Academy Award winner Denzel Washington is Joe Deacon, known as "Deke" to his friends on the force. He's a deputy who's been put out to pasture in Bakersfield after making his bones as one of Los Angeles' top homicide detectives. The reasons for his exit from L.A. are slowly parsed out, like a trial of breadcrumbs leading to the secrets he carries inside his soul.
It's 1990 and a string of murders in Southern California are all being linked to the same killer. Deke is sent down to L.A. to run some lab tests when he meets Jim Baxter (Rami Malek, Oscar winner No. 2 on the call sheet), Deke's successor, and the lead detective investigating the murders.
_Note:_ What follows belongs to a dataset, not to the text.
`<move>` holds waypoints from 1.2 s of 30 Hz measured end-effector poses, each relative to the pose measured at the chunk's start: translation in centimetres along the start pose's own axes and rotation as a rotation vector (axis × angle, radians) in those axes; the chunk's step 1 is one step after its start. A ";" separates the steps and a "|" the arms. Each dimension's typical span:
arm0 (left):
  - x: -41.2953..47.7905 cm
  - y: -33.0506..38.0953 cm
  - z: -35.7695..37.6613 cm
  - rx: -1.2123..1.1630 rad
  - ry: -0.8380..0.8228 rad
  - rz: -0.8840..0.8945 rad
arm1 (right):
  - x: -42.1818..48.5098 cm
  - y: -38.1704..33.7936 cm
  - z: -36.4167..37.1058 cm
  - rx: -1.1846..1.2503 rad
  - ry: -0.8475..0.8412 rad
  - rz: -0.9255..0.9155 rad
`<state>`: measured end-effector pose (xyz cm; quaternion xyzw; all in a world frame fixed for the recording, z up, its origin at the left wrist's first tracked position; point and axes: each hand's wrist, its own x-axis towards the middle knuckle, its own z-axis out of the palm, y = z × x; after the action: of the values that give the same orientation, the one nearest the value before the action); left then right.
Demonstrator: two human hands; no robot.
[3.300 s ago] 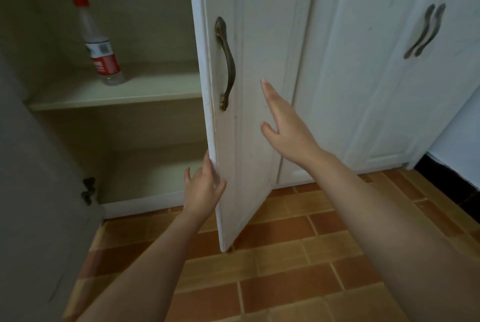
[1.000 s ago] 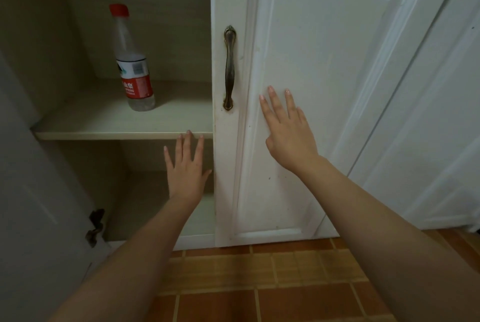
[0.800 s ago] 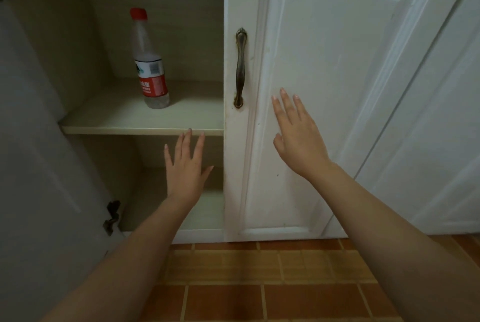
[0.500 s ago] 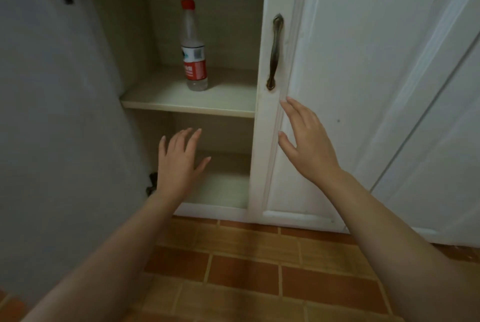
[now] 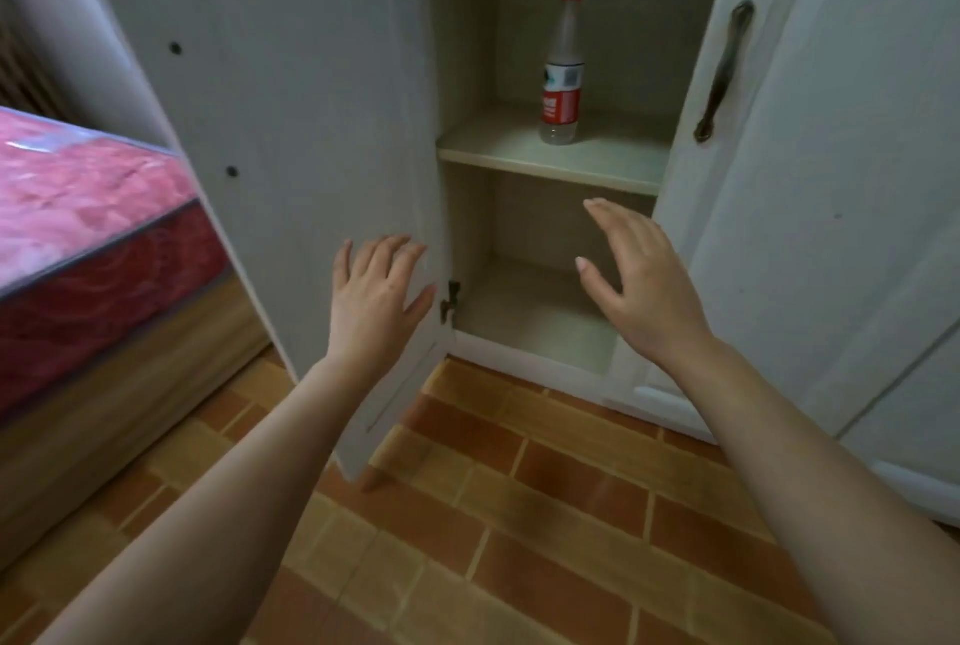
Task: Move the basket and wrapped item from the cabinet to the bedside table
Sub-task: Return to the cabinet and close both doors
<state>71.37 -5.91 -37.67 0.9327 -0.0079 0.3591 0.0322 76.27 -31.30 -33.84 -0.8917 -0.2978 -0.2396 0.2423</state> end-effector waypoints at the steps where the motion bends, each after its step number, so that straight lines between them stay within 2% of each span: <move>1: -0.8 -0.8 -0.7 0.014 0.011 -0.016 | -0.2 -0.7 0.4 0.002 -0.009 -0.010; 9: -5.2 -7.8 -4.2 0.123 0.025 -0.183 | -0.2 -4.9 3.3 0.055 -0.101 -0.049; 15: -5.6 -11.3 -5.6 0.087 0.130 -0.351 | 0.5 -6.9 6.1 0.057 -0.167 -0.094; 20: -3.0 -13.7 -4.9 0.019 0.007 -0.512 | 1.7 -8.3 8.7 0.054 -0.211 -0.167; 23: -1.1 -14.7 -4.2 -0.105 -0.042 -0.485 | 2.5 -8.6 9.9 0.034 -0.240 -0.203; 26: 0.4 -14.5 -4.1 -0.235 0.017 -0.466 | 3.1 -8.6 10.8 0.012 -0.261 -0.205; 36: 0.5 -14.2 -3.6 -0.332 0.116 -0.477 | 3.0 -8.3 11.2 -0.027 -0.295 -0.188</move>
<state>69.88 8.50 -35.47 0.8680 0.1549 0.3881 0.2684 76.21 -17.76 -38.36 -0.8886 -0.4088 -0.1317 0.1607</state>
Jim seeks out the help and advice of Deke, and Deke — a driven obsessive who's not quite mentally stimulated by his work up in Bakersfield — dives in head first.
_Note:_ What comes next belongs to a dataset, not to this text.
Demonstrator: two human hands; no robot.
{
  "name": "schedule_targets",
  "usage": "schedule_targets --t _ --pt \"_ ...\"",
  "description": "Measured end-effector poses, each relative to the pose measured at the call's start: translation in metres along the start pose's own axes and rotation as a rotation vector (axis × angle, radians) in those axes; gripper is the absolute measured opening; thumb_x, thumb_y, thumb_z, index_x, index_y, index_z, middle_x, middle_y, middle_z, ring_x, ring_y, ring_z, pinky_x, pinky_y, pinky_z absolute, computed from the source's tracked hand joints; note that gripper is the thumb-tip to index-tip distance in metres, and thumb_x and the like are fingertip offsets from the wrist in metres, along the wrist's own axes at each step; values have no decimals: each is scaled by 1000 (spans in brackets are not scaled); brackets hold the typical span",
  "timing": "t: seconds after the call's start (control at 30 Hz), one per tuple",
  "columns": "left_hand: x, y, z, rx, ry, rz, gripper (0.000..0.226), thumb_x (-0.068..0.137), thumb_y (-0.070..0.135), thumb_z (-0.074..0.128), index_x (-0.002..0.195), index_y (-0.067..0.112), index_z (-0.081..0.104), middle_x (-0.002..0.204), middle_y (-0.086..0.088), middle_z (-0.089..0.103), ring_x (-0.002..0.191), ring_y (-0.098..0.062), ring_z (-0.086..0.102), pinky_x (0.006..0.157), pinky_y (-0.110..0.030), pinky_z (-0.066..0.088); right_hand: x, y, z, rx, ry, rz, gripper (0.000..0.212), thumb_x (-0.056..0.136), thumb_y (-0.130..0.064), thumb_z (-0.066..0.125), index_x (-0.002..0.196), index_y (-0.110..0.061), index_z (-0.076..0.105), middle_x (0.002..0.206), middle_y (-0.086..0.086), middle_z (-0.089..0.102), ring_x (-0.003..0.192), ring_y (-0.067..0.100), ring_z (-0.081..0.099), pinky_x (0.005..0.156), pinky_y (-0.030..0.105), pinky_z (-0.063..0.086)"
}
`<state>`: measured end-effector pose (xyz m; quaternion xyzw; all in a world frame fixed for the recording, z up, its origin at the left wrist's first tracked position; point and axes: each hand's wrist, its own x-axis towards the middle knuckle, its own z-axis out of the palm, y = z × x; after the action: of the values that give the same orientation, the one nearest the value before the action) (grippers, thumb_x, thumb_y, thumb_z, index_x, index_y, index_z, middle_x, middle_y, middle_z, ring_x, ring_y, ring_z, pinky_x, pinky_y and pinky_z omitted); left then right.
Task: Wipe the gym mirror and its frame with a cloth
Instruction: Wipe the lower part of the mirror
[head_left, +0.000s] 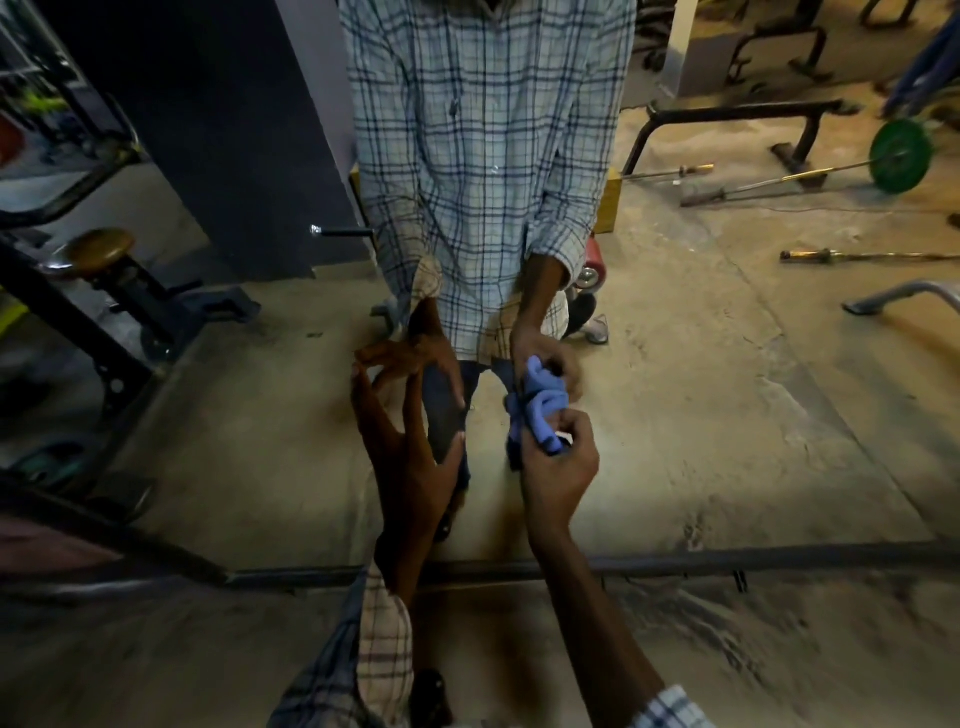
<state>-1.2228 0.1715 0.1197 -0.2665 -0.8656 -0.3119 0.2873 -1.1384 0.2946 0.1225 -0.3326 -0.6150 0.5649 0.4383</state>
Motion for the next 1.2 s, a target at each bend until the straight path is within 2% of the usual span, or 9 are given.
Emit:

Suspects? There's really only one, and that's Albert Sparma, played by Jared Leto, the third piece of the film's Oscar tri-force. Deke and Jim team up to track Albert, who certainly looks the part of the killer, and is also a deranged fan of police procedure who may or may not be trolling the cops just to get some attention.
These three are set in motion and writer-director John Lee Hancock ("The Blind Side") lets them rip, and each approach the material like they've binged on a steady diet of '80s and '90s cop and killer thrillers. It's a wonder Morgan Freeman doesn't chime in from one office over and tell them to keep it down.
Denzel's Deke is the former straight man who has flown a little too close to the sun, the kind of tried-and-true veteran cop who pins photos of suspects and victims to his wall, pours himself a glass of scotch and lets the ghosts in the photos point him in the right direction. He knows the angles, the alternate angles and the angles adjacent to those; when the cops are busy dusting for prints at the scene of the crime, he's looking for clues in the apartment across the street with a view into the victim's residence, because he's following a hunch.
Malek, who has the presence of an alien who's been beamed down to Earth and is trying to assimilate with human beings and act "normal" so as not to draw attention to himself, initially plays his lead detective like he's the chief suspect in the murders, an interesting choice, like he was only given the script a few pages at a time. Eventually he settles into a more natural rhythm, and he and Denzel make a formidable buddy cop team.
Leto is the wild card, and he brings a touch of camp to his character, who walks with a waddle and has a pronounced gut the actor probably spent six weeks binging on Ben & Jerry's to attain. He has ghoulish, sunken in eyes — he probably insisted on not sleeping as part of his preparation for the role — and brings with him an oddball energy that keeps the movie on its toes.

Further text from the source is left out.